** TRY IT **
When you write out the records, keep every word exact and drop the pictures.

(Items from a data source)

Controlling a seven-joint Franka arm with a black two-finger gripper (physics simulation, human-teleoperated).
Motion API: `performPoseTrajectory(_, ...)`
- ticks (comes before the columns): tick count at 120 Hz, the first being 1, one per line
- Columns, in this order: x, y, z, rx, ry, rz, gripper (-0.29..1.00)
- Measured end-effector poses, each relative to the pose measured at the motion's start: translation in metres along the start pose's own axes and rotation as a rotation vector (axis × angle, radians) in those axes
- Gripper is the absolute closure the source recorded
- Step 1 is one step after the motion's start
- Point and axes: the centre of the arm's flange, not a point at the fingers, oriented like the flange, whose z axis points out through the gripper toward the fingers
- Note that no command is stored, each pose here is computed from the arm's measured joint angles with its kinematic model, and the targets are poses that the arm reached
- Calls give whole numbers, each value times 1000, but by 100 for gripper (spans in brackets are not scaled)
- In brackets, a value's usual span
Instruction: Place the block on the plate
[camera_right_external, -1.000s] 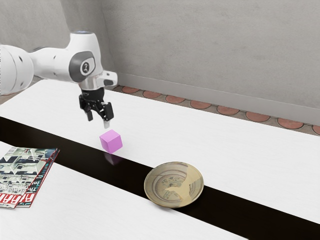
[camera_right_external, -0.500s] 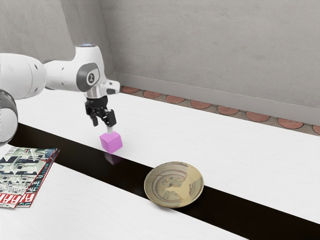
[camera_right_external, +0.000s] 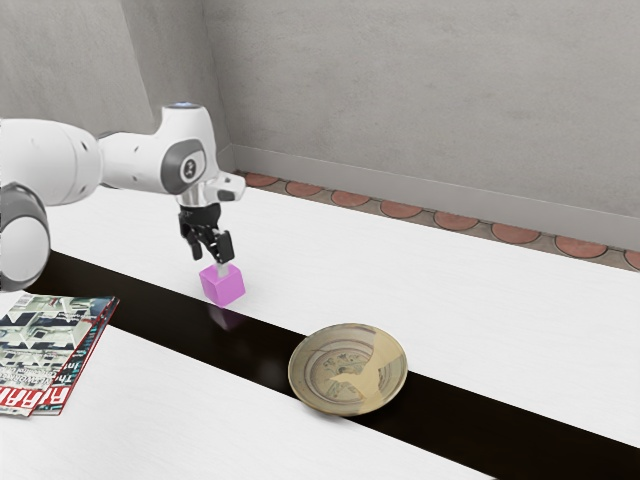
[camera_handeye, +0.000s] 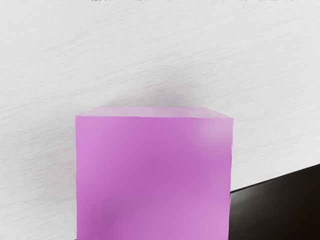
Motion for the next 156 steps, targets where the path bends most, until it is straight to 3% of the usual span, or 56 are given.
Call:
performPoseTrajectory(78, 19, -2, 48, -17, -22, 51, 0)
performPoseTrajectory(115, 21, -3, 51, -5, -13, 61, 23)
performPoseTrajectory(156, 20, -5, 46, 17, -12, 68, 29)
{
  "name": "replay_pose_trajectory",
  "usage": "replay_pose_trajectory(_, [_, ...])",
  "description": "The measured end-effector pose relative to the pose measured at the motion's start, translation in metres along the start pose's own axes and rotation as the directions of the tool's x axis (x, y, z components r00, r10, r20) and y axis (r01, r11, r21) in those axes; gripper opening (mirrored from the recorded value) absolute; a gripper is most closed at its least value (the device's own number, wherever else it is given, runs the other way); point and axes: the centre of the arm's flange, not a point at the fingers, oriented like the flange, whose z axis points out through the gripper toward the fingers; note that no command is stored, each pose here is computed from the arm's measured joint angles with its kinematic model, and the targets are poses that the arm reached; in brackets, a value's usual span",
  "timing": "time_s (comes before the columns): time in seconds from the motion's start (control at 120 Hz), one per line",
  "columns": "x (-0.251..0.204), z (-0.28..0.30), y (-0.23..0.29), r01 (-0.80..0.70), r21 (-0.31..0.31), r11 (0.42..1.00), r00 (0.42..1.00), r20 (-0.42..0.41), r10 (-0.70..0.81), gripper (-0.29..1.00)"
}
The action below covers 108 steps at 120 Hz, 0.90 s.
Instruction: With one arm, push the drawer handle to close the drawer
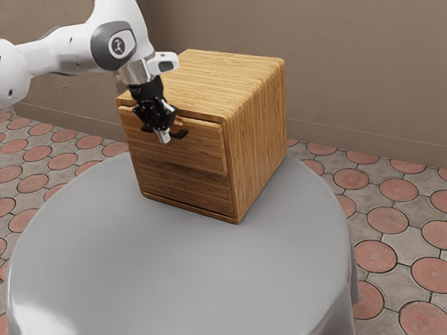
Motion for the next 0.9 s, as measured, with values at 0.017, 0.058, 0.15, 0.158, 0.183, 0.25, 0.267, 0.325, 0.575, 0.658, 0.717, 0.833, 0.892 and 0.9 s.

** TASK ANSWER **
Controlling a seven-joint Franka arm with a black two-finger gripper (physics simulation, human-teleoperated).
Motion API: `performPoseTrajectory(_, ...)`
- ticks (comes before the columns): tick count at 120 Hz, the first being 1, one per line
- Columns, in this order: x, y, z, rx, ry, rz, gripper (-0.29..1.00)
- Measured end-effector poses, each relative to the pose measured at the motion's start: translation in metres along the start pose's own axes and rotation as a rotation vector (axis × angle, radians) in those axes
- Gripper is the absolute closure the source recorded
- Step 1 is one step after the motion's start
- Point and axes: the centre of the arm's flange, not a point at the fingers, oriented like the flange, whose z axis points out through the gripper toward the fingers
- Note that no command is stored, each pose here is computed from the arm's measured joint angles with its kinematic model, and the targets are poses that the arm reached
- Calls give whole numbers, each value times 1000, but by 100 for gripper (spans in brackets are not scaled)
- In brackets, a value's usual span
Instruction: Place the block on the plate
[camera_right_external, -1.000s] 
[camera_right_external, -0.500s] 
[camera_right_external, +0.000s] 
[camera_handeye, +0.000s] 
Motion for the next 156 steps, targets where the path bends most, until it is straight to 3% of the usual span, or 56 are given.
Call:
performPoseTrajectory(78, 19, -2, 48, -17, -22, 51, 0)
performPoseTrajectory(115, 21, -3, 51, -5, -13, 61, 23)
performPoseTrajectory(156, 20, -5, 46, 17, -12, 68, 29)
{
  "name": "replay_pose_trajectory",
  "usage": "replay_pose_trajectory(_, [_, ...])",
  "description": "The measured end-effector pose relative to the pose measured at the motion's start, translation in metres along the start pose's own axes and rotation as the directions of the tool's x axis (x, y, z components r00, r10, r20) and y axis (r01, r11, r21) in those axes; gripper opening (mirrored from the recorded value) absolute; a gripper is most closed at its least value (the device's own number, wherever else it is given, runs the other way); point and axes: the centre of the arm's flange, not a point at the fingers, oriented like the flange, whose z axis points out through the gripper toward the fingers; note that no command is stored, each pose here is computed from the arm's measured joint angles with its kinematic model, and the targets are poses that the arm reached; in brackets, a value's usual span",
  "timing": "time_s (comes before the columns): time in seconds from the motion's start (control at 120 Hz), one per line",
  "columns": "x (-0.251..0.204), z (-0.28..0.30), y (-0.23..0.29), r01 (-0.80..0.70), r21 (-0.31..0.31), r11 (0.42..1.00), r00 (0.42..1.00), r20 (-0.42..0.41), r10 (-0.70..0.81), gripper (-0.29..1.00)"
}
The action below covers 108 steps at 120 Hz, 0.90 s.
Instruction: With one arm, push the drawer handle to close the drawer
Motion for the next 0.9 s, as measured, with values at 0.017, 0.058, 0.15, 0.158, 0.183, 0.25, 0.267, 0.325, 0.575, 0.658, 0.717, 0.833, 0.892 and 0.9 s.

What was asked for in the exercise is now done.